## [Task statement]
When you reach the line containing "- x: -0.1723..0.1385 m" in the records below, start copying exactly, and stop once you have copied the line containing "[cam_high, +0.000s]".

******************************

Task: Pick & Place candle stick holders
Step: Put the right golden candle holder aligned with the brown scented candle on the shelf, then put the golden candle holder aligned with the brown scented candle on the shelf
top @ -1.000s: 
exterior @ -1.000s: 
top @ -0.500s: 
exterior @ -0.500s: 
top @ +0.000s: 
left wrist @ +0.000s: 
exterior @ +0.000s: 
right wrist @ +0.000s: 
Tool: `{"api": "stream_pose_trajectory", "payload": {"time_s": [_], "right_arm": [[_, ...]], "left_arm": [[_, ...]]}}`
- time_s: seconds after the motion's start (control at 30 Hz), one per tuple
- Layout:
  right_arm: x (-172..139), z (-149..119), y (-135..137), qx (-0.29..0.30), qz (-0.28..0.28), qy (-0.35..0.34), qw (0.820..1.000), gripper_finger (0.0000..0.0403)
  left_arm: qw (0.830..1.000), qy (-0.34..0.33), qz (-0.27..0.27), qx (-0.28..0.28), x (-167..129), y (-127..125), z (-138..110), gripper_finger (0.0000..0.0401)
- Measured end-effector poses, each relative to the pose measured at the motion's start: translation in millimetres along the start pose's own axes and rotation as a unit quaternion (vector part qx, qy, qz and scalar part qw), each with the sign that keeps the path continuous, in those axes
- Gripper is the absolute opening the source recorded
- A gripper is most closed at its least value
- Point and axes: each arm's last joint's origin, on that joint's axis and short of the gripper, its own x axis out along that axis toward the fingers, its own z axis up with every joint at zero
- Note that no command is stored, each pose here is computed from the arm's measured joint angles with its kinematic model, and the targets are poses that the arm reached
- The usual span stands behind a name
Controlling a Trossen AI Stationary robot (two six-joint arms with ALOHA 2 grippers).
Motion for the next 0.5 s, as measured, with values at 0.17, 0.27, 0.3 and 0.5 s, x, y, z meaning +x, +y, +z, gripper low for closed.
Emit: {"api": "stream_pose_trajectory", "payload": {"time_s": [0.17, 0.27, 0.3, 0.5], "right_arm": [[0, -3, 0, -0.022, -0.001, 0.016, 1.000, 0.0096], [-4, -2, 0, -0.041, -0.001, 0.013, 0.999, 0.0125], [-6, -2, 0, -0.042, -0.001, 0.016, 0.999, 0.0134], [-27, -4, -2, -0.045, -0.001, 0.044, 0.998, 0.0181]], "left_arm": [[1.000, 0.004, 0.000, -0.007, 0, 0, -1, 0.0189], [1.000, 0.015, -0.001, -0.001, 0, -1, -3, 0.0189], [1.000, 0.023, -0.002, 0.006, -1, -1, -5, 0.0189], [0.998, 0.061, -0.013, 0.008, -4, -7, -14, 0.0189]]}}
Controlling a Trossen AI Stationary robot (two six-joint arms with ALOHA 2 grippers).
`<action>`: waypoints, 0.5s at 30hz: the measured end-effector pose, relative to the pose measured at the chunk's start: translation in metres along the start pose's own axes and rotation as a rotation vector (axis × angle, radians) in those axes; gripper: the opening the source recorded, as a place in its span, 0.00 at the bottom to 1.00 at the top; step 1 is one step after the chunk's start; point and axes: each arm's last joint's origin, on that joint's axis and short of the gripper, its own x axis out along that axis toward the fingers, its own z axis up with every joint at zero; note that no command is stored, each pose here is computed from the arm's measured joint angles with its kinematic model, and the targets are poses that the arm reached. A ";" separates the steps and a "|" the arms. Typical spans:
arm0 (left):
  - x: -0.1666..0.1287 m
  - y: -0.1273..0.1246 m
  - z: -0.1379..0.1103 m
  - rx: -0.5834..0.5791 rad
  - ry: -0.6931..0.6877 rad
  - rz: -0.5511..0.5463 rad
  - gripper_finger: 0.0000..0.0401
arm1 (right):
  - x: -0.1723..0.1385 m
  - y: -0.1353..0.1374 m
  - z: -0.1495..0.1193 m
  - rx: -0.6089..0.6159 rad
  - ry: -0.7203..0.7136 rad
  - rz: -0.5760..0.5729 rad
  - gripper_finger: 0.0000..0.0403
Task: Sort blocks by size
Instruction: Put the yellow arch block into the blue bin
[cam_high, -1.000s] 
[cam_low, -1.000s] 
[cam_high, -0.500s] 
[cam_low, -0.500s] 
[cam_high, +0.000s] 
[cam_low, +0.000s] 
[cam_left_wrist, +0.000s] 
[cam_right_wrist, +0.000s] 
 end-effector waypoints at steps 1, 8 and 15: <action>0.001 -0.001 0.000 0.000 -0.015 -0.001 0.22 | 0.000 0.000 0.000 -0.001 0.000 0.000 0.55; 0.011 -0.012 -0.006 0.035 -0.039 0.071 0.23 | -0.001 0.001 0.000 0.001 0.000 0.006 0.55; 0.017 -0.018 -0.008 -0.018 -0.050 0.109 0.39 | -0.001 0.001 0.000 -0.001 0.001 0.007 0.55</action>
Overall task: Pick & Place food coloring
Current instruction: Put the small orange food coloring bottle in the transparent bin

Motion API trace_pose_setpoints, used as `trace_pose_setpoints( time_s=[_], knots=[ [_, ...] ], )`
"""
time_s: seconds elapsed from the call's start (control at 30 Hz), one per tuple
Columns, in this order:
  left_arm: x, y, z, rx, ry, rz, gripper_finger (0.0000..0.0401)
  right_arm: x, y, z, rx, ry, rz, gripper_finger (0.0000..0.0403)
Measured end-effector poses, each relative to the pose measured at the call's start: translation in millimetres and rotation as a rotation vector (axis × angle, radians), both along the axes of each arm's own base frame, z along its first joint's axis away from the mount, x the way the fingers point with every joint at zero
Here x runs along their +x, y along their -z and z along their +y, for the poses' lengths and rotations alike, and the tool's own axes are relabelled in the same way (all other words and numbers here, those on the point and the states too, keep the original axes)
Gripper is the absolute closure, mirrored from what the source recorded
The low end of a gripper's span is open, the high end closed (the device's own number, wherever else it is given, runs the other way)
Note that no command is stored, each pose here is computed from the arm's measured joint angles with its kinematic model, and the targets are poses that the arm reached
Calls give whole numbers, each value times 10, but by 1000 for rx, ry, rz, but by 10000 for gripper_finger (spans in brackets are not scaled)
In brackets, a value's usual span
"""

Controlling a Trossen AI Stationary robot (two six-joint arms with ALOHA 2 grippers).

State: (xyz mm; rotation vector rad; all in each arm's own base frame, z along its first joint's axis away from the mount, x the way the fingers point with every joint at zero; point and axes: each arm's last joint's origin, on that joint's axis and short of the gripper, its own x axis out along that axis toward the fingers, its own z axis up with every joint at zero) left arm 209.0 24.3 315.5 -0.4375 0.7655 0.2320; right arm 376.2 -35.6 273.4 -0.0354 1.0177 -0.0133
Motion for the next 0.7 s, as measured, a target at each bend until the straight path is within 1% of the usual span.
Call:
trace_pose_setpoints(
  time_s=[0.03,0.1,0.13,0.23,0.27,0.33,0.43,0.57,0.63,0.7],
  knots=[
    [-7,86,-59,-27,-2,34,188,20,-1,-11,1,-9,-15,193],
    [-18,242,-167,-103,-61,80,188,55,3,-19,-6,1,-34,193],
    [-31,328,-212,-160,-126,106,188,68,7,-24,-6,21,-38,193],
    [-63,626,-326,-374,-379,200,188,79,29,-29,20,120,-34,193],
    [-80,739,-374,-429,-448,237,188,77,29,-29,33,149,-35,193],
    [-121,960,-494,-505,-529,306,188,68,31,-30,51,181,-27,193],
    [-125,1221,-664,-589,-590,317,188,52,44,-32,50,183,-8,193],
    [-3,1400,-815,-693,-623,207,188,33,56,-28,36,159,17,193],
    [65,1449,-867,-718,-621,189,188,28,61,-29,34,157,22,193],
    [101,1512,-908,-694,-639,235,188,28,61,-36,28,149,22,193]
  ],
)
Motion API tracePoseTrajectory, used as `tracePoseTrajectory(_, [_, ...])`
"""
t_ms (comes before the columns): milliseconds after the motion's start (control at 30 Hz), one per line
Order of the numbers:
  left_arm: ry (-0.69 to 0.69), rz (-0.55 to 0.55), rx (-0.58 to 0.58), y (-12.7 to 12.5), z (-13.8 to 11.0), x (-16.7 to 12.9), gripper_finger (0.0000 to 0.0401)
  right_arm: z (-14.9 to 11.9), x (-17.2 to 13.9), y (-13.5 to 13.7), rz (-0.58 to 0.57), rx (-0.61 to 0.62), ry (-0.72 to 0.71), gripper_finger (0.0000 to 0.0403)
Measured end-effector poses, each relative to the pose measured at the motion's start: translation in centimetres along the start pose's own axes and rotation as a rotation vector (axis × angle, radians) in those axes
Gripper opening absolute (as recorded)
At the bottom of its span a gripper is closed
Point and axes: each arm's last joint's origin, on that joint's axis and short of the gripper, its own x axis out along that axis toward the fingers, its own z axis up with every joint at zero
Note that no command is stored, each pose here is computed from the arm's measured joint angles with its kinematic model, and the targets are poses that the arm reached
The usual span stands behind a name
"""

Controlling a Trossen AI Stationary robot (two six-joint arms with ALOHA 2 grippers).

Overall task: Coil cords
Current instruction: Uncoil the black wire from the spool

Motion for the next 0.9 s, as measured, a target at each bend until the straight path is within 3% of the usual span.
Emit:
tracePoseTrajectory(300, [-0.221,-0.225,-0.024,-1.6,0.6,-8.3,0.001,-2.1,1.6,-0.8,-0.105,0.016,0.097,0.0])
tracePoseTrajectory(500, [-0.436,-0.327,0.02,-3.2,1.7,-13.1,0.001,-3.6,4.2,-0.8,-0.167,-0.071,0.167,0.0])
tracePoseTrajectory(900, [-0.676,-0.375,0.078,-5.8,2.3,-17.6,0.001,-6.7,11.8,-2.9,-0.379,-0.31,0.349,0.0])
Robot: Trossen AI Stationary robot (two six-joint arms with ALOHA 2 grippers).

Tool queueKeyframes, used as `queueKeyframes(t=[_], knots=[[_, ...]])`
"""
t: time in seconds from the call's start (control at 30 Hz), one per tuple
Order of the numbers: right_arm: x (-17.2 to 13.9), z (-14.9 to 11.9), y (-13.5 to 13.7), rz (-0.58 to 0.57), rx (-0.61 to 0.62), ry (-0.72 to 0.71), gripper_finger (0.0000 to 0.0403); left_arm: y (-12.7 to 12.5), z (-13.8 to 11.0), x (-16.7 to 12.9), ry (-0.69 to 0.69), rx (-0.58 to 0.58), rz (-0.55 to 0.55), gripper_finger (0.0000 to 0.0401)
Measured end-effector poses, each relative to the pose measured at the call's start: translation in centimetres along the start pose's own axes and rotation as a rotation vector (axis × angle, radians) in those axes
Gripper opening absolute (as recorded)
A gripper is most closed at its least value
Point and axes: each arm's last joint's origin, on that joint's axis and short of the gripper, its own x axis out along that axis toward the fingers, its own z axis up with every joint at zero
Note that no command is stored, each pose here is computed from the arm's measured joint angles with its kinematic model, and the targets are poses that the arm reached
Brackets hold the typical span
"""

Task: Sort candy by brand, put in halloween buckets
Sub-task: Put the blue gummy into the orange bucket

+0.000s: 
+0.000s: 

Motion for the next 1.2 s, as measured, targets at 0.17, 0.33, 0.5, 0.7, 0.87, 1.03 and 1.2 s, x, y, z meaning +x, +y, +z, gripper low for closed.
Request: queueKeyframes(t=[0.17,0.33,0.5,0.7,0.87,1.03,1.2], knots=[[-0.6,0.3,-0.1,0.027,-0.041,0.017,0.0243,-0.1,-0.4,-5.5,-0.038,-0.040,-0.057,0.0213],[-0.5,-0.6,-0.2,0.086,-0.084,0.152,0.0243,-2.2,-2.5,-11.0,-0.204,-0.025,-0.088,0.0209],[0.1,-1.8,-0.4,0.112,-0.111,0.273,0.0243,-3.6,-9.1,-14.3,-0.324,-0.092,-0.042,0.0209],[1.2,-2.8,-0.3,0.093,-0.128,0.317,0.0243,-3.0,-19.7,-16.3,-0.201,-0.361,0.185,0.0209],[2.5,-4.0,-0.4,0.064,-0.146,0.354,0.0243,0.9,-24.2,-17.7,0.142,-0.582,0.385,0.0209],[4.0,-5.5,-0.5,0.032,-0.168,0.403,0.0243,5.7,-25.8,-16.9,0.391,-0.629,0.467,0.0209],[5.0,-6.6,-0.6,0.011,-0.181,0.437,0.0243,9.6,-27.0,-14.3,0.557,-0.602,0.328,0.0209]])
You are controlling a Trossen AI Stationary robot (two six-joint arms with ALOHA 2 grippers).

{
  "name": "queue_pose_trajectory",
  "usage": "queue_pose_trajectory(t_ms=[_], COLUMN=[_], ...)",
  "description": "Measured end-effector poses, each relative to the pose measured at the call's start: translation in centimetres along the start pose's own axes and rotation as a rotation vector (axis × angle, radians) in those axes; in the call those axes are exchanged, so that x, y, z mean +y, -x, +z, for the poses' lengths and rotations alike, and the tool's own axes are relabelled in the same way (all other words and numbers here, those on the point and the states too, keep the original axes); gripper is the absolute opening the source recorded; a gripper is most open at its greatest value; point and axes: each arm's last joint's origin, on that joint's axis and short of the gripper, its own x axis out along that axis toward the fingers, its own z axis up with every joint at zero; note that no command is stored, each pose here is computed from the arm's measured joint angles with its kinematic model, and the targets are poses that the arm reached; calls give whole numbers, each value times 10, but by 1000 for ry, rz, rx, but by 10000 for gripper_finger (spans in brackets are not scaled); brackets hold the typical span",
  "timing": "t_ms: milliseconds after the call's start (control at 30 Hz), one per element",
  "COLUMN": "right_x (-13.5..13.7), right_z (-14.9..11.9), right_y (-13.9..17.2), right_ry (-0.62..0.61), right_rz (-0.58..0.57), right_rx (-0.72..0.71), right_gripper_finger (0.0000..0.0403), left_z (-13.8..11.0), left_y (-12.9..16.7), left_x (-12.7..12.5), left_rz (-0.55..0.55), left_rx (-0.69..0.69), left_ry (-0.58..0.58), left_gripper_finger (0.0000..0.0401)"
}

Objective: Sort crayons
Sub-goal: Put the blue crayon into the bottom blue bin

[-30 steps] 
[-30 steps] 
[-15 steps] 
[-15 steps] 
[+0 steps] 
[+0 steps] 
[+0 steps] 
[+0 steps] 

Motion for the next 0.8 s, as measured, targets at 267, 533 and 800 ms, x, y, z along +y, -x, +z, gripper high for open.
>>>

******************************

## [Completed task]
  - x: -0.1723..0.1385 m
  - y: -0.1353..0.1374 m
  - z: -0.1495..0.1193 m
  - rx: -0.6089..0.6159 rad
  - ry: -0.7203..0.7136 rad
  - rz: -0.5760..0.5729 rad
  - gripper_finger: 0.0000..0.0403
Task: Sort blocks by size
Instruction: Put the yellow arch block into the blue bin
[cam_high, -1.000s] 
[cam_low, -1.000s] 
[cam_high, -0.500s] 
[cam_low, -0.500s] 
[cam_high, +0.000s] 

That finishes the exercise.